The Pelosi Factor

AWalter Head
March 22, 2017

Last November, just a couple weeks after Donald Trump’s surprising victory and Democrats less-than-impressive showing in House races, Democrats re-elected Nancy Pelosi as their leader – a post she has held since 2003. While there was a significant bloc of “no” votes – the most ever cast against her – she easily dispatched Rep. Tim Ryan of Ohio with two-thirds of the caucus vote. A number of Republicans, including Trump campaign manager (and now White House aide) Kellyanne Conway, reacted with glee. Republicans have been using Pelosi as the face of liberal, elite and out-of-touch Democrats for years. They were more than happy to know they could continue to use her as a political boogeyman for 2018.

It didn’t take long for the GOP to pull out the Pelosi playbook. Republican businessman Greg Gianforte, who is running in the May special election for Montana’s at-large seat to succeed newly appointed Interior Secretary Ryan Zinke, is up with an ad casting his Democratic opponent – banjo player and rancher Rob Quist – as supportive of “Pelosi’s liberal agenda” on issues like guns and sanctuary cities. As my colleague David Wasserman writes, this race is a long-shot for the Democrats, but has “the potential to get interesting if Democrats are able to cast it as an outsider musician versus a GOP millionaire.” Quist, with a big cowboy hat and mustache, looks like he walked out from a TV western. Yet, the “liberal agenda” ad should serve as a reminder of how difficult it may be for even the most perfectly cast Democrats to escape the “Pelosi label.” This is especially true for candidates like Quist who lack a deep reservoir of name recognition or money.

Democrats are a bit more optimistic about their opportunities in the suburban Georgia 6th district. While former Rep. and HHS Secretary Tom Price easily carried the district, Trump won this well-educated Atlanta suburban district by less than two points. This gives Democrats hope that they can woo Trump-wary GOPers to their candidate, Jon Ossoff, a young former Hill staffer and film-maker. While early GOP attacks have cast him as inexperienced and unserious, we should expect to see the Pelosi attachment begin in earnest in the run-off. Already, says one Democrat, there are online ads calling Ossoff “Pelosi’s hand picked” candidate.

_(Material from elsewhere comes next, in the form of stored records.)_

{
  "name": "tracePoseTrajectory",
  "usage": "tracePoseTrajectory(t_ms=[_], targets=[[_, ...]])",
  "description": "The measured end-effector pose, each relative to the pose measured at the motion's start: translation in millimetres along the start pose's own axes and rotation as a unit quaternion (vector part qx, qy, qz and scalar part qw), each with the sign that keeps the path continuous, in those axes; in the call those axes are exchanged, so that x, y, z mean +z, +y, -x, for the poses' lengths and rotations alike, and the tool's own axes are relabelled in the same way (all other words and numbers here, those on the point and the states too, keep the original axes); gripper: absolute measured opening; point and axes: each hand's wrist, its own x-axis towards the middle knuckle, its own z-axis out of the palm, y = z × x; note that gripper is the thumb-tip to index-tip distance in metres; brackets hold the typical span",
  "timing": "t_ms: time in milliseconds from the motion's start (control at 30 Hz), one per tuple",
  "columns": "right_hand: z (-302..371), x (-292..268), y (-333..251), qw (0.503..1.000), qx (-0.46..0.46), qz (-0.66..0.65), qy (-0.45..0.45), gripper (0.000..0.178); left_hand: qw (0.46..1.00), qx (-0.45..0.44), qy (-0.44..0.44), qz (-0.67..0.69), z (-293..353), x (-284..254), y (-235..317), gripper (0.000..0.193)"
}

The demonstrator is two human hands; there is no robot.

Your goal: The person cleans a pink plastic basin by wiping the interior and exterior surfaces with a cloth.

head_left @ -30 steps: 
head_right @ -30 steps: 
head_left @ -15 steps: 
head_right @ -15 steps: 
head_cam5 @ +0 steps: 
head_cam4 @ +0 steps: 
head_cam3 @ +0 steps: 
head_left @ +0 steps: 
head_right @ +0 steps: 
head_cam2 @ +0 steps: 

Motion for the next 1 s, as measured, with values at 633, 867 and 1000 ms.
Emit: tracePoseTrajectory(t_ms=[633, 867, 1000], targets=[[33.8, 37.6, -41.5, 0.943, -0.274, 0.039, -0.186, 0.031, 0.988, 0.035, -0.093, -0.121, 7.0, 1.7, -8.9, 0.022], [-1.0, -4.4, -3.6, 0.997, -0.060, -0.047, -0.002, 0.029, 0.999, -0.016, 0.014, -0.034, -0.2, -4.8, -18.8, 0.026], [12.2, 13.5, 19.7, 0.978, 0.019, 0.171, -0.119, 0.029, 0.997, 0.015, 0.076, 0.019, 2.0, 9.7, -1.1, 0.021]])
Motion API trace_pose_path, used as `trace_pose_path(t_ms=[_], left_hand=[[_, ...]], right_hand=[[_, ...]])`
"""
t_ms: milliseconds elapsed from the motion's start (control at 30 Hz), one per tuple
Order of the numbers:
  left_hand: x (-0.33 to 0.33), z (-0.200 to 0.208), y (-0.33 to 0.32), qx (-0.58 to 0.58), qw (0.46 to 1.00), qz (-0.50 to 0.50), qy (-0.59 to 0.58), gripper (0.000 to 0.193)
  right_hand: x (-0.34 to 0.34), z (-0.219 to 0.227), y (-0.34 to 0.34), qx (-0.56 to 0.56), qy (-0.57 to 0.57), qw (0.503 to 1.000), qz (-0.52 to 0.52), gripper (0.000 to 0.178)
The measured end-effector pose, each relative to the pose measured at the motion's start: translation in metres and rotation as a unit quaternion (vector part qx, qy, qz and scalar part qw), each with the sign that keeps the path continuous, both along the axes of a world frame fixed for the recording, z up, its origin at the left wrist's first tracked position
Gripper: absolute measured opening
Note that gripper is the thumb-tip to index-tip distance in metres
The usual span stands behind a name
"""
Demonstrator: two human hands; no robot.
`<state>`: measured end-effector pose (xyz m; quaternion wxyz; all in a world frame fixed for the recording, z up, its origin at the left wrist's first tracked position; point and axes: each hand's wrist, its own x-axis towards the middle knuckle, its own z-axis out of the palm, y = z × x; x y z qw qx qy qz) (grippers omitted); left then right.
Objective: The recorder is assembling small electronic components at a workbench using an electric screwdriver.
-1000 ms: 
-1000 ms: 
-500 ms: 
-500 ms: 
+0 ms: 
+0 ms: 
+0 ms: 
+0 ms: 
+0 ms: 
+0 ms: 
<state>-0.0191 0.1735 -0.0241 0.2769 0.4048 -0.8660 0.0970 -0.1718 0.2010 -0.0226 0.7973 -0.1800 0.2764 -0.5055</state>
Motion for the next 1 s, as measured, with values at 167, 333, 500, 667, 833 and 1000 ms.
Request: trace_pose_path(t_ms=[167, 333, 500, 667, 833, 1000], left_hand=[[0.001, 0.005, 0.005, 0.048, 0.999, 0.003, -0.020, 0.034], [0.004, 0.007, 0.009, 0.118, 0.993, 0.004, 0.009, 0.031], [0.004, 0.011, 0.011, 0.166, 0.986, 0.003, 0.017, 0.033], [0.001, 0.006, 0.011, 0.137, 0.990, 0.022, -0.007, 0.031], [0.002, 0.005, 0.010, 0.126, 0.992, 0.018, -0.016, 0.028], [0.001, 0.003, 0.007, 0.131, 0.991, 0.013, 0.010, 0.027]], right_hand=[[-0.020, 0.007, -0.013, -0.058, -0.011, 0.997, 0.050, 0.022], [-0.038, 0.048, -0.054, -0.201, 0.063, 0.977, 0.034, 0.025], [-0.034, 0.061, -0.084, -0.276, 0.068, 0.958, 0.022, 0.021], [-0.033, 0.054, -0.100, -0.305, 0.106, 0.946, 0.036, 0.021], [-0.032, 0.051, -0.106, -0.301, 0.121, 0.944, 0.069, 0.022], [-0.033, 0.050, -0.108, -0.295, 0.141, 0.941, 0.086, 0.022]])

To be fair, both of these districts are heavily Republican and tough for Democrats to win even under the best of circumstances. The Cook Political Report’s Wasserman rates them both as Likely Republican. Yet, it’s also clear that Republicans are trying to use Pelosi as a wedge to pry off soft GOP voters from Democrats. As one Democratic strategist put it, using Pelosi says to voters, “sure you may not like Trump or all that he’s doing, but remember, this [Pelosi] is what you *really* hate.” She signals, said another Democrat with clients in red states, “that nothing has changed for the Democrats.”

Yet, another Democratic House strategist argues that Pelosi will be less of an issue in 2018 than Trump. “I think it’s really hard to make a House minority leader the kind of boogeyman that an unpopular President is.” Moreover, says another Democrat, she remains the most impressive fundraiser in the Congress and “counts votes better than anyone.”

Despite the fact that the president isn’t on the ballot, a midterm election is a referendum on the person in the White House. If you like what the president is doing, you will reward his party. If you don’t, you will take your frustration out on the party. Trump is starting his tenure as the most polarizing president in modern history. And, House Republicans are poised to vote for a health care bill that is, at this point, deeply unpopular. Those powerful factors can more than help negate the “Pelosi drag.”

But, we also know that America is more polarized than ever too, with red and blue lines becoming more hardened every year. Getting a red state voter to support a Democrat – or to stay home and not vote for a Republican – is not an easy thing to do. It’s that much harder when the face of the Democratic party has a unfavorable rating of 49 percent and a favorable rating of just 28 percent. These two special House elections may not be the perfect testing ground for whether Democrats can pick up seats next fall. But, they are a preview of the challenges Democrats – especially those in red seats – will face in trying to convince voters looking for a change from Trump politics to reward a party that presents more of the same.